A Defense Ministry spokeswoman in Lithuania, Ruta Apeikyte, said the Baltic nation is also “seriously considering” withdrawing its 53 troops from Iraq in August. The Lithuanian platoon serves with a Danish battalion near Basra.
The major effect of the British and Danish withdrawals will likely be political, coming on the heels of Bush's decision to boost U.S. troop levels. Democratic leaders could use the announcements to pressure Bush to put forth his own timetable for U.S. troop withdrawals.
Secretary of State Condoleezza Rice played down the British pullback, saying it is consistent with the U.S. plan to turn over more control to Iraqi forces.
“The British have done what is really the plan for the country as a whole, which is to transfer security responsibility to the Iraqis as the situation permits,” Rice said in Germany, where she is meeting with the German foreign minister.
“The coalition remains intact and, in fact, the British still have thousands of troops deployed in Iraq.”
Blair and Bush talked by secure video link Tuesday about Britain's proposed withdrawal, U.S. National Security Council spokesman Gordon Johndroe said. He also said that Bush views Britain's troop cutbacks as “a sign of success” in Iraq.
“While the United Kingdom is maintaining a robust force in southern Iraq, we're pleased that conditions in Basra have improved sufficiently that they are able to transition more control to the Iraqis,” Johndroe said.
The British have faced problems recently in the south. Since January 2005, Basra and Maysan provinces have both fallen under the sway of Shiite militias, which have resisted British efforts to uproot them. Relations with the Basra provincial government have also deteriorated.
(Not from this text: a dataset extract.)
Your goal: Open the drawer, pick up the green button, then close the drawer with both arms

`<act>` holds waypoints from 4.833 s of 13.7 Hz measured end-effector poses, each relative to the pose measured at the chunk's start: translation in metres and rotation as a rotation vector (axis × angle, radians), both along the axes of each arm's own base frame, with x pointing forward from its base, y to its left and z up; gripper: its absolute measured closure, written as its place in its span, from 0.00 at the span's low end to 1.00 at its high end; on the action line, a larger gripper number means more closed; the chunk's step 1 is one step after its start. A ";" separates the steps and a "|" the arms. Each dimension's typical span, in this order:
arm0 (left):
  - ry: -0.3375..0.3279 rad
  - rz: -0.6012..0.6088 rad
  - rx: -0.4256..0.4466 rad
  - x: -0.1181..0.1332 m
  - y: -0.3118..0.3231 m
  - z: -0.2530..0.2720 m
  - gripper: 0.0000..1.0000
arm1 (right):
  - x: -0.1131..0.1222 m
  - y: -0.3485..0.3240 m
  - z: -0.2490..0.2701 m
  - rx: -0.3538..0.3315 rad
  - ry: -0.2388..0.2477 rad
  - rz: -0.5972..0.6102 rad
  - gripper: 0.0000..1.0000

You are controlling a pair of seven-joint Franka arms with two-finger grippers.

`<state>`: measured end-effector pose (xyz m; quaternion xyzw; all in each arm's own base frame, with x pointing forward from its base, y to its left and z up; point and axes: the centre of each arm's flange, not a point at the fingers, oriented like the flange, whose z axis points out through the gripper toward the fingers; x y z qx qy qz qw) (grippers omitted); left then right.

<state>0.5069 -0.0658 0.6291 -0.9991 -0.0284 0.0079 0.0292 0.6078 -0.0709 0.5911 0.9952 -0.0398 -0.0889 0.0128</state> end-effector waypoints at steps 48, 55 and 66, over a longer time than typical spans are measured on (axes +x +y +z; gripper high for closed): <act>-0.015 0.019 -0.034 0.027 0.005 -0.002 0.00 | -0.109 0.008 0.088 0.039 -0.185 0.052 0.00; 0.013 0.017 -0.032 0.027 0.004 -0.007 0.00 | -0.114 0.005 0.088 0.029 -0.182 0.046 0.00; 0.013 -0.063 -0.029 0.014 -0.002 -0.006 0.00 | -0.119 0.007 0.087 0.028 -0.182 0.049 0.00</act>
Anthony Cordesman, an Iraq expert at the Washington-based Center for Strategic and International Studies, said though the British and American strategies appear to be opposite, they will achieve the same end: a consolidation of Shiite power in Iraq.
The British have already acquiesced to a “situation of quiet sectarian cleansing” in the south, and their decision to pull out of Basra simply marks “acceptance of a political reality” of Shiite control in the region. He noted, for instance, that southeastern Iraq has been “a no-go zone” for some time.
“If the Shiites continue to stand down (in Baghdad), the U.S. is fighting the Sunni insurgents for them,” he said, further cementing Shiite control of the country.
Blair acknowledged that “the situation in Basra is very different from Baghdad – there is no Sunni insurgency, no al-Qaeda base, little Sunni on Shia violence,” adding that the southern city is nothing like “the challenge of Baghdad.”
The Iraqi capital has suffered from what Blair called an “orgy of terrorism unleashed upon it in order to crush any possibility of it functioning.”
“If Baghdad cannot be secured, the future of the country is in peril. The enemies of Iraq understand that. We understand it,” Blair said.
But opposition Liberal Democrat leader Menzies Campbell said Blair's plan fell a long way short of a promise to leave Iraq as a “beacon of democracy” for the region.
“The unpalatable truth is this ... we will leave behind a country on the brink of civil war, where reconstruction has stalled, where corruption is endemic and a region which is a lot less stable than it was in 2003,” Campbell said.
Besides the United States, Britain and Denmark, the major partners in the coalition include South Korea (2,300 troops), Poland (900), Australia and Georgia (both 800) and Romania (600), according to the Brookings Institution.
South Korea plans to halve its 2,300-member contingent in the northern city of Irbil by April, and is under pressure from parliament to devise a plan for a complete withdrawal by year's end. Polish President Lech Kaczynski has said that his country's troops would stay no longer than December.
Blair, who has said he will step down by September after a decade in power, has seen his foreign-policy record overshadowed by his role as Bush's leading ally in the unpopular war. As recently as last month, Blair rejected opposition calls to withdraw British troops by October, calling such a plan irresponsible.